**Problem to work on**
Filter this data down to the lines that hold "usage", and copy them.
======== Exercise data
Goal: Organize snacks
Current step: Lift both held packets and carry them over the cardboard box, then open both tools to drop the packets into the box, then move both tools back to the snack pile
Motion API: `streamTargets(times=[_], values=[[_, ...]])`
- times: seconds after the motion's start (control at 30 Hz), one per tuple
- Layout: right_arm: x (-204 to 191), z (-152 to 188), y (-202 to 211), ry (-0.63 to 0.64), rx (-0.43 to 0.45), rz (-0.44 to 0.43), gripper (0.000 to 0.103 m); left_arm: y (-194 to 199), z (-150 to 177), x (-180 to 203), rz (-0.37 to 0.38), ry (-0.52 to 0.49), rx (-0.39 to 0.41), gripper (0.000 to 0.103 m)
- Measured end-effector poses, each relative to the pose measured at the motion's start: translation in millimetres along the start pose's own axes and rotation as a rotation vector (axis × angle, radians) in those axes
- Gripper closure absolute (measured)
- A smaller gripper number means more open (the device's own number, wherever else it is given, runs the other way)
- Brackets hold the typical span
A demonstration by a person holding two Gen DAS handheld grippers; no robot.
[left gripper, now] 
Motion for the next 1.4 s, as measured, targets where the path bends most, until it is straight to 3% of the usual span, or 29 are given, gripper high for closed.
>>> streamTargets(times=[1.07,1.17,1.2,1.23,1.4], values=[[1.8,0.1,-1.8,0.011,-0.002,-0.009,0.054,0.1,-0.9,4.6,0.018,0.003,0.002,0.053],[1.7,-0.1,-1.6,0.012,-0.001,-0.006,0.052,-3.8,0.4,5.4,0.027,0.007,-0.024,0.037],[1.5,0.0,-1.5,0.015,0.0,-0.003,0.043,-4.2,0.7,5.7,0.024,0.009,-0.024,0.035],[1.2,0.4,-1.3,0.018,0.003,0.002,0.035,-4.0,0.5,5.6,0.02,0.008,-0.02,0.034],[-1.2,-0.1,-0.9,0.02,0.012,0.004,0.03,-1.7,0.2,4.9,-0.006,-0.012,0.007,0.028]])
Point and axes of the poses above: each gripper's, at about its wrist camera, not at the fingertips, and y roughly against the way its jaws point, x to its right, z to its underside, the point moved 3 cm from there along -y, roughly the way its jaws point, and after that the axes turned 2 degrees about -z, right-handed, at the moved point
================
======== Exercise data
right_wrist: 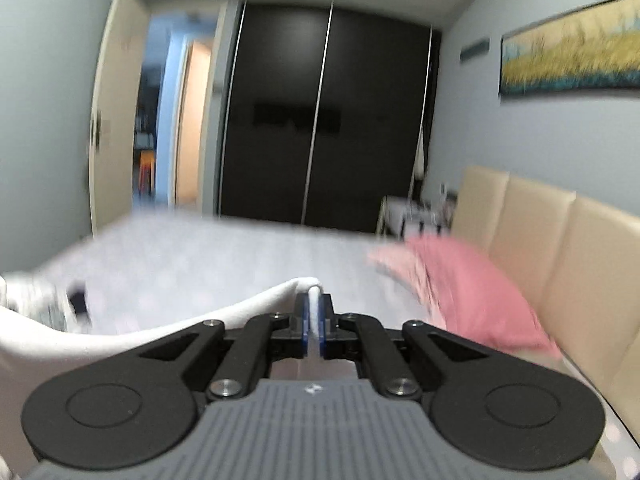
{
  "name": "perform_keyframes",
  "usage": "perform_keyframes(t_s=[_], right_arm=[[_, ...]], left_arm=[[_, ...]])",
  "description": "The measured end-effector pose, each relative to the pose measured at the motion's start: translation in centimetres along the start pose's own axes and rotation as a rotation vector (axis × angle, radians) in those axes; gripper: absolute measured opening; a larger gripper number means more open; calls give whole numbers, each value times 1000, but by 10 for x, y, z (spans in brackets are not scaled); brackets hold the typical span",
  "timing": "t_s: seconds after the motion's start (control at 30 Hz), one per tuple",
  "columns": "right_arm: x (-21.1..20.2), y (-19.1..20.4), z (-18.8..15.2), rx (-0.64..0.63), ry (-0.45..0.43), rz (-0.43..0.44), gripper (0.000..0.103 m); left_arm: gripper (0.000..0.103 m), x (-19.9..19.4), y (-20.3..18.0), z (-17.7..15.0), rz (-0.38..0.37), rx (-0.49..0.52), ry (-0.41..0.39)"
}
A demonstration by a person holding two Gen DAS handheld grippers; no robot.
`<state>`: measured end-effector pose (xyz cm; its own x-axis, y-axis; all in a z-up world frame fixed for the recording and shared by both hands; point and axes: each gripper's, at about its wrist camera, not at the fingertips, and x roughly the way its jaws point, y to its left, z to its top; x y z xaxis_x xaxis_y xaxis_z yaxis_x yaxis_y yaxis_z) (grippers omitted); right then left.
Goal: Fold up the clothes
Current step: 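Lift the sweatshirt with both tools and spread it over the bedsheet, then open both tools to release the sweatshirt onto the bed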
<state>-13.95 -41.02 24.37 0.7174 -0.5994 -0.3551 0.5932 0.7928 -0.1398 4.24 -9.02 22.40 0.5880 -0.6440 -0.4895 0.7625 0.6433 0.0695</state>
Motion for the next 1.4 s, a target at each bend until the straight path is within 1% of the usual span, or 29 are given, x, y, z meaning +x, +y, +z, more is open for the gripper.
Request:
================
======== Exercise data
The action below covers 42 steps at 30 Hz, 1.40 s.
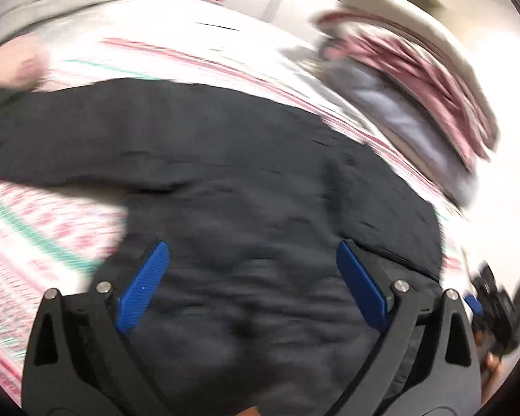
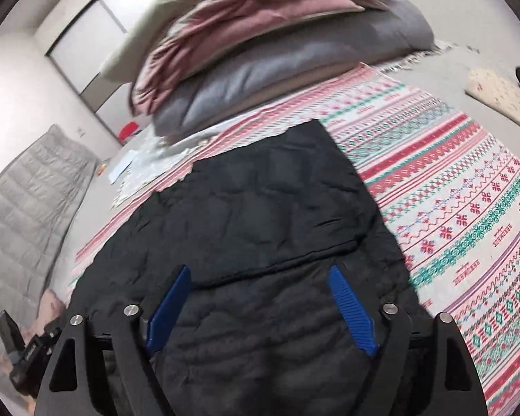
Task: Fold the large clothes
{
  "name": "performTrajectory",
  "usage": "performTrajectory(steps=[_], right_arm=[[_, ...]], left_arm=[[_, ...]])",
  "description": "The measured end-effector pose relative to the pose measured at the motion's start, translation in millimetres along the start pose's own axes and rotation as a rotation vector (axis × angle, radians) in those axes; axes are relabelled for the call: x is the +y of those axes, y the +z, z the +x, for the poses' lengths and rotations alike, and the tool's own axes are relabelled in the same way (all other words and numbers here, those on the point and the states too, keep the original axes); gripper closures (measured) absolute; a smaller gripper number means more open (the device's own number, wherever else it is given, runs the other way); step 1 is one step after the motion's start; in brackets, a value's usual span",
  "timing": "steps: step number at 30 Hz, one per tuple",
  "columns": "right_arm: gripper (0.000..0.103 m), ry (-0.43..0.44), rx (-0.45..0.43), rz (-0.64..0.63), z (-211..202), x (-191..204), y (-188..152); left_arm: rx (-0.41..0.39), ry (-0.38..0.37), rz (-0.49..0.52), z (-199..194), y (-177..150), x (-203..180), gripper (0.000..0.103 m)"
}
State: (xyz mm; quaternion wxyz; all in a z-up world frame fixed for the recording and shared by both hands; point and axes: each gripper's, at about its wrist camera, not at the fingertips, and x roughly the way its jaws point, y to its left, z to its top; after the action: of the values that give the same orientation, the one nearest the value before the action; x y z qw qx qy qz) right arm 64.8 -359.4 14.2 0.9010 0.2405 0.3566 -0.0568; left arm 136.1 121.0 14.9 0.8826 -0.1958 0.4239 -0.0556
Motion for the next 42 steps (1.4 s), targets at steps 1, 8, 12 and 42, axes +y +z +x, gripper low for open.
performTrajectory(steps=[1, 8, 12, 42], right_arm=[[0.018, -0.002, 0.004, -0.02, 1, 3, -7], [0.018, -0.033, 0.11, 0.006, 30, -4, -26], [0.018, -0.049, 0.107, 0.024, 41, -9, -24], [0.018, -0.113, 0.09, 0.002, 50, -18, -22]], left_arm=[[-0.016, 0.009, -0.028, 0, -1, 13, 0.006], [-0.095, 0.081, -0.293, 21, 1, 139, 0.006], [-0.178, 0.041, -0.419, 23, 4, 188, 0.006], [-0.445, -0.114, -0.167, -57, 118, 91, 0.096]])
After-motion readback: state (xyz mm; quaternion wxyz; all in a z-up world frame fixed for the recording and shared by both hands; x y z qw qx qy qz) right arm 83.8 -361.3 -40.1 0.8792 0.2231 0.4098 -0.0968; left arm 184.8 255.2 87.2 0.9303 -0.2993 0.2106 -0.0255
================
**Answer for the task**
  "usage": "perform_keyframes(t_s=[_], right_arm=[[_, ...]], left_arm=[[_, ...]])",
  "usage": "performTrajectory(steps=[_], right_arm=[[_, ...]], left_arm=[[_, ...]])",

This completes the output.